25.07.2002Thursday 25 July – Reoccurrence of Pneumothorax

I went for a walk out to Joneses, leaving around 3:30. I was late so I was jogging up the hills and walking down them. When I was about halfway, as I was jogging up a hill, I cleared my throat. It was then that my lung either began to hurt, or possibly I just noticed it for the first time then. It’s not unusual for my lung to hurt; it has done so ever since my first pneumothorax. I wasn’t too worried, waiting for it to get better.
  It didn’t. Shan rode Ella’s motorbike out and I met him when I was about ¾ of the way out to Home Rule. My lung was hurting a fair bit by now, and I was getting pretty worried. I walked slowly, with a few rests, out to Joneses with Shan pushing Ella’s motorbike. I then sat down in Shan’s room for an hour or two, hoping against hope that my lung would get better, but all the time realising that it felt just the same as last time it collapsed. After a while I got Shan to drive me back up to home in Jade’s car. It was in the car, when going over bumps and it still felt just the same as last time, when I remembered how it felt being driven into hospital last time, that I realised I did indeed have yet another collapsed.
  I went on the ’net and sent an email to my teachers and another to Becky, and then Mum drove me into hospital. After a short wait, Dr Michael came and Clay took my x-ray. It is a 10 to 15% pneumothorax. It is basically the same as last time. We had a little chat with the doctor and then drove home again. Silas and Gus are here. I am going to get a lift to Cairns with them and try to see the doctors at the thoracic clinic, and have the pleurodesis operation. Basically a hole cut into my lung, fill the cavity with talc, roll me about so it gets evenly distributed, and suck the air out and sew the hole up. Sounds easy. It has to be done in Townsville apparently.

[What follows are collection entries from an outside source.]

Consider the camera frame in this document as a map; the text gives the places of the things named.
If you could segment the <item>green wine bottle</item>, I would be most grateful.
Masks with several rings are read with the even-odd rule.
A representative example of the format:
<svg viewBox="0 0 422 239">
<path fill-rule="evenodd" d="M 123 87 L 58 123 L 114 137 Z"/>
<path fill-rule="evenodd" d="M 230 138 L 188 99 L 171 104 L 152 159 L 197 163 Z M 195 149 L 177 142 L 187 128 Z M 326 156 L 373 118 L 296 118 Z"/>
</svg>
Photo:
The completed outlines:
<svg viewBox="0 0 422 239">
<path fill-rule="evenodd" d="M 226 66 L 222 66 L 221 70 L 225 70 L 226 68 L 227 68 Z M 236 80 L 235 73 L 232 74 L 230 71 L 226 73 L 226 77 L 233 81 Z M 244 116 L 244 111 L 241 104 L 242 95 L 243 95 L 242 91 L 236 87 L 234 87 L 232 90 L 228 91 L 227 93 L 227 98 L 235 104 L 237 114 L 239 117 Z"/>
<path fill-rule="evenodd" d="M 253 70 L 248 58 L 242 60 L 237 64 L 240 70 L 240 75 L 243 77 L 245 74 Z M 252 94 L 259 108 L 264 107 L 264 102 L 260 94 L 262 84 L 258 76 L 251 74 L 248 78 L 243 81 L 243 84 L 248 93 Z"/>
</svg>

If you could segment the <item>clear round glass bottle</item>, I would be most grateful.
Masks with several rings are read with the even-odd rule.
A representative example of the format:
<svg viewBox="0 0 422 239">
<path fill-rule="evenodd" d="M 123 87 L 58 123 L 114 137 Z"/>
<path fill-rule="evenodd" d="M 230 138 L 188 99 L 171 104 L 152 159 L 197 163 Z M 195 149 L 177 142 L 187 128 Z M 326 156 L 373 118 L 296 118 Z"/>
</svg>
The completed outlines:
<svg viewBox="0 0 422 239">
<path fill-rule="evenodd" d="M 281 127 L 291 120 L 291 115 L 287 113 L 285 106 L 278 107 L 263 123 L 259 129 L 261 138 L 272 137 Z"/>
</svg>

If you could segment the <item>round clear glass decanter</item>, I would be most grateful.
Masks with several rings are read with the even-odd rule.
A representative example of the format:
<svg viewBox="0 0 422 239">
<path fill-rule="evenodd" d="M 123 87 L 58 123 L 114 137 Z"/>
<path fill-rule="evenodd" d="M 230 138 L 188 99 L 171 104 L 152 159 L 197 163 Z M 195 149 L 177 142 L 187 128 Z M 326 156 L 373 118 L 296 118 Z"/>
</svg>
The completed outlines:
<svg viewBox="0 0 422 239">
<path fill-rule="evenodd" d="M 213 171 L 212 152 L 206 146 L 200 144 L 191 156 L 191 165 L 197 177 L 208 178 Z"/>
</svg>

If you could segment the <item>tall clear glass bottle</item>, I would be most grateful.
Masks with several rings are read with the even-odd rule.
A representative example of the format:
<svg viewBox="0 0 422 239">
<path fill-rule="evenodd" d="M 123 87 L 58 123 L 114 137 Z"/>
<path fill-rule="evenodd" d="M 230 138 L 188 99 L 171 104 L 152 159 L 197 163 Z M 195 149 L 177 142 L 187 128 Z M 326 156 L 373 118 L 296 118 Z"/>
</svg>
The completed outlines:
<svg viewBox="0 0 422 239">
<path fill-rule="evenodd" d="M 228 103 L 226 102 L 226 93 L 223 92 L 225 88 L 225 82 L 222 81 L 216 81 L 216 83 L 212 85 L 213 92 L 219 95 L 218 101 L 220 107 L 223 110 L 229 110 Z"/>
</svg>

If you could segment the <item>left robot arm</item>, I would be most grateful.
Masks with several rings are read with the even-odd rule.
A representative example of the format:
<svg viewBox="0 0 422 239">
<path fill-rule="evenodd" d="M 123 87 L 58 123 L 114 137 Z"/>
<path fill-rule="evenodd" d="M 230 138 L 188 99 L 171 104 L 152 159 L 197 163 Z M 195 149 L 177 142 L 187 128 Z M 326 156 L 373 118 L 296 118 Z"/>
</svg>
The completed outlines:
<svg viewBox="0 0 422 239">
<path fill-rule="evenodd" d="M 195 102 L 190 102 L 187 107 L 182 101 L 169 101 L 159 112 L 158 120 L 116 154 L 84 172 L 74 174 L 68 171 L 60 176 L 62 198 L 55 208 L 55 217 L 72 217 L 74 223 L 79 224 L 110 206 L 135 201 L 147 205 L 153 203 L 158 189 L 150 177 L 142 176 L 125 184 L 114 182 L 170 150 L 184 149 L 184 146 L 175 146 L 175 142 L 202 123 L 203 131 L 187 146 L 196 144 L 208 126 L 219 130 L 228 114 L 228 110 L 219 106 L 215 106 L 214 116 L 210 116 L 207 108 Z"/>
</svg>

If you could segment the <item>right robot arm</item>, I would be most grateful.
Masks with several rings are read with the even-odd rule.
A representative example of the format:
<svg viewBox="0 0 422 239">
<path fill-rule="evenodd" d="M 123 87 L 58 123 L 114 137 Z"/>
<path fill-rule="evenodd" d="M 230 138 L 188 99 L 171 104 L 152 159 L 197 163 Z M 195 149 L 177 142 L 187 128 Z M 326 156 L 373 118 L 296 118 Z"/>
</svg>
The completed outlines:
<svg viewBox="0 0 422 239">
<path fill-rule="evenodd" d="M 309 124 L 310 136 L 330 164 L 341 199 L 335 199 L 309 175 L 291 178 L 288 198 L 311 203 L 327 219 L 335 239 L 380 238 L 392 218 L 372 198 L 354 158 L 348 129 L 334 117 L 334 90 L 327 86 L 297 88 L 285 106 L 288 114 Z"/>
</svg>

  I phoned Dad, who is at Lois’s in Perth, and arranged to meet him tomorrow in Cairns as he is flying back. I then went on the ’net and am planning to stay up late and hopefully get so tired that I can actually sleep, as I am scared to sleep. I am pretty scared of the whole ordeal actually. When I had my chest drain fitted for one of my prior collapses, they cut a hole through my ribs and into my lung cavity, without anaesthetic. Painful isn’t the right word. It was agony. It wasn’t too bad the first time because I didn’t realise what was going to happen, but I don’t know how I could put up with that again. Just thinking about it gives me the willies.
  Everything gets more complicated now. This will probably mean I have no hope of studying enough to sit my exams this year, and they can’t be put off. I will have to sit them the same time next year. This means that I may have to stay here another year and not leave for Brisbane or whatever I had planned to do. This means that I might wish to get the satellite Internet installed, which means that I need to decide that before the second of August, however I will probably be in some hospital then. Then there’s my beetabs in quarantine, which needed some phone calls and soon.
  And no doubt there are more things that I haven’t yet thought of.
  I am very touched. Mum phoned Sarah, who cried and told Mum to tell me she loves me very much. Then Becky cried. I am really touched. Everyone is more upset than I am. It is nice to feel cared for and loved.